I spent Monday in Cannaregio & San Michele. Like Sunday, I went down the Riva degli Schiavoni to the Strada Nuova. It's where the locals go to shop. I was supposed to stop at the Ca' d/Oro, a museum, but on today's trip, I was taking the Vaporetti, and for reasons I will never understand, the one that I was on did not stop at Ca' d'Oro, but instead at San Stae, so I had to walk back. And from the streets, Ca' d'Oro doesnt' look like anything. It's from the Canal that is is striking. By the time I found it, I lost interest as the streets were getting full.

I wanted to spend time to two places today:
  1. Campo Ghetto Nuovo, and
  2. Rialto Bridge. Now technically, Rialto Bridge is in San Polo, and it has one of the largest markets in Venice.
Rialto Bridge [built 1588 to 1591] was the only bridge over the Grand Canal until the Accademia bridge was built in 1854. It spans 92 ft with a height of 25 ft. Rialto is a corruption of rivo alto, or upper bank. It's the area of the lagoon which was higher than elsewhere and less likely to flood. The main market has been on its present site since 1097. This area became a commercial hub. Relative to San Marco [the political heart], this was Wall Street. Throughout the Middle Ages, it controlled trade between western Europe and the East. This property came to an end in 1499 when news of Vasco da Gama's voyage around the Cape to India reached the Rialto, and the city merchants realised that the sea routes would spell the end of the Venetian overland monopoly to the East. Fifteen years later a fire reduced most of the area to ruins, except for the church of San Giacomo.

Mercato di Rialto ... wow! It has everything, fish, gold, fruits, vegetables, sausages, pasta, dried fruit, beans, cheese, tea, coffee, spices, etc.! And it was hot! And it was crowded! Of course, I did decide to go to Venice in July.
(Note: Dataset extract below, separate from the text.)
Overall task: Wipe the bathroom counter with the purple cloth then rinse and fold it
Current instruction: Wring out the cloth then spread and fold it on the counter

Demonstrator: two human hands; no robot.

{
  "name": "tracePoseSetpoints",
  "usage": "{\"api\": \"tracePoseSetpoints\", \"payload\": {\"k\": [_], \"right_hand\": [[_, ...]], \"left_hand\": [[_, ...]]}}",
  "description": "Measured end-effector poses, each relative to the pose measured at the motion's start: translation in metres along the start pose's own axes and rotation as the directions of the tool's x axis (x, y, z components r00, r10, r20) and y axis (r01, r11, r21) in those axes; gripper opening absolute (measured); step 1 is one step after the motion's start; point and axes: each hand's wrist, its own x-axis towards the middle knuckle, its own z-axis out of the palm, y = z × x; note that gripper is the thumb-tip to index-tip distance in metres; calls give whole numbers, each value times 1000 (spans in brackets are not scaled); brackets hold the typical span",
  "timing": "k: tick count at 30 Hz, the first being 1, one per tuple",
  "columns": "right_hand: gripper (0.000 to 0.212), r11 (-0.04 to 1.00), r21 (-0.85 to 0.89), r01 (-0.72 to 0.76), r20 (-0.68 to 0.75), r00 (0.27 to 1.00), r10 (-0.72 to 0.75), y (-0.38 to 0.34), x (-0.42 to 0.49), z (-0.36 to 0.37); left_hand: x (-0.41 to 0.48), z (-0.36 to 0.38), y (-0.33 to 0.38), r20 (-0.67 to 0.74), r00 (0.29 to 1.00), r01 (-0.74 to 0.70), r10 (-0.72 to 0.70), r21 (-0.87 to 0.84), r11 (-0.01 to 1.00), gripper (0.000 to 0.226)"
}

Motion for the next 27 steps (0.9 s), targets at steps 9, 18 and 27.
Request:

From the Rialto, I went to Il Ghetto. Ghetto is a Venetian word and all the sad ghettos in the world were named after this little island in Cannaregio. It was once the home of an iron foundry. Members of the Jewish community were permitted to live in Venice for not more than 15 years and to earn their livelihood through money-lending, second-hand trading and, later, as doctors and musicians. In 1516 they earned the right to live permanently in the city.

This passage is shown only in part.